Dünyanın refah düzeyi en yüksek toplumlarından biri olan Japonlar, geleneklerine bağlıdır ama zamana ayak uydurmayı da bilirler. Bugün ülkeyi bir baştan bir başa dolaşabildiğiniz trenlerde, elinde cep telefonu olmayanların bilgisayarları vardır. İnsanlar bu küçük cep telefonlarıyla TV yayını izler, sohbet eder ve bunu 270 km. hızla giden bir trenin içinde bağlantı sorunu olmadan hallederler. Oysa bu görüntü insanı yanıltabilir.
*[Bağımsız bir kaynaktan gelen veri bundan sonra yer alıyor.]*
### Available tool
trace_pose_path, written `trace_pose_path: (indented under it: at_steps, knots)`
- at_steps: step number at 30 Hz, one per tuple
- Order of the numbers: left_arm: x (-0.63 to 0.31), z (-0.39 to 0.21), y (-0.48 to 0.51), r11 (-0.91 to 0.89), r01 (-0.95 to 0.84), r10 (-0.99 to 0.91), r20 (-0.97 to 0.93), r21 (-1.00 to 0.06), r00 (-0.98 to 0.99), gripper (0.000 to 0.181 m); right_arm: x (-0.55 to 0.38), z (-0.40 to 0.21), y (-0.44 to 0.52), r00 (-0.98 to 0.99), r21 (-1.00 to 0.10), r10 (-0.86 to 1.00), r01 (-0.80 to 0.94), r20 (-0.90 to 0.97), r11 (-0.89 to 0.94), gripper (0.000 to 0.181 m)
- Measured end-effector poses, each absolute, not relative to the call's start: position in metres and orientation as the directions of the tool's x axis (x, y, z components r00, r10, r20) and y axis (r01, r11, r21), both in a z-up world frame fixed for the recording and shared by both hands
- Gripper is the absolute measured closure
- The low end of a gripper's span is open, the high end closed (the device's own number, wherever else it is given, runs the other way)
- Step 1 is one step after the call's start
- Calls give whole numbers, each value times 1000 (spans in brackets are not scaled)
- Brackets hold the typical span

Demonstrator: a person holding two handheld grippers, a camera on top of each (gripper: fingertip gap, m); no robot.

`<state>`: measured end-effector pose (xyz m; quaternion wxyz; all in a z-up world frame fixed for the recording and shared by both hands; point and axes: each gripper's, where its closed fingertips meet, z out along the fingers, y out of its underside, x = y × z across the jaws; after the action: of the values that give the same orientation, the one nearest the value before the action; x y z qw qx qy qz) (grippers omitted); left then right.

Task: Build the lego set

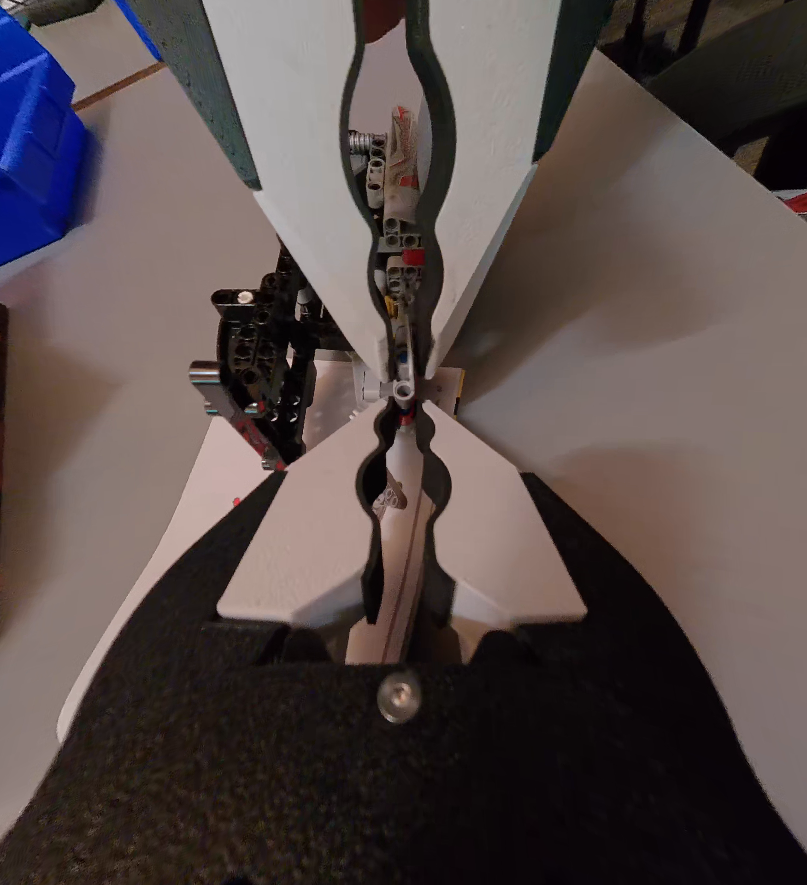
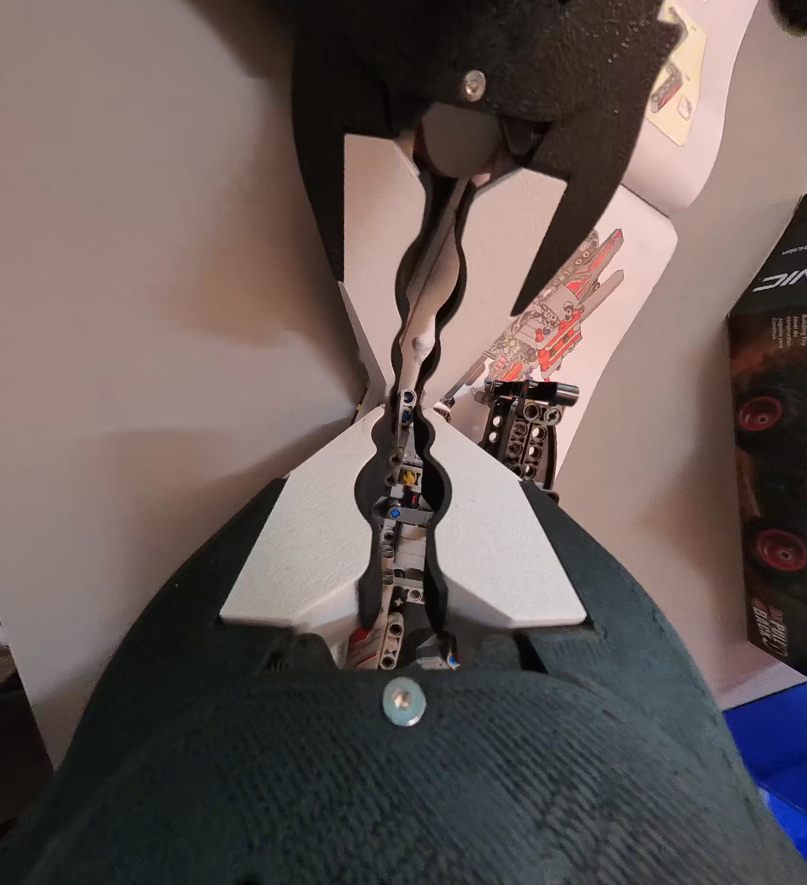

Japon toplumu yeniliklere sarıldığı gibi geleneklerini de sıkı sıkı tutar.
İki haftalık bir Japonya seyahatinden birçok izlenim edinebiliyorsunuz. İlk olarak ülkenin ne kadar pahalı olduğunu ve bir yabancı için para bozdurmanın veya para çekmenin ne kadar zor olduğunu belirtmem gerek. Japonca bilmiyorsanız işiniz biraz daha zorlaşacaktır; çünkü bu ülkede İngilizce bilenlerin sayısı pek de fazla değil. Dünya mutfaklarına karşı tutucuysanız, Japon mutfağı sizi zorlayacaktır, ama bu mutfakta da keşfedecek çok şey olduğunu bilmelisiniz. Ülkemizde rağbet gören suşi dışında deneyebileceğiniz çok sayıda yemek var. Suşi ise Japonya’da gündelik bir atıştırmalık. Üstelik bizdeki gibi lüks sayılabilecek lokantalarda değil, tren garlarındaki küçük marketlerde bile bulabileceğiniz bir yiyecek.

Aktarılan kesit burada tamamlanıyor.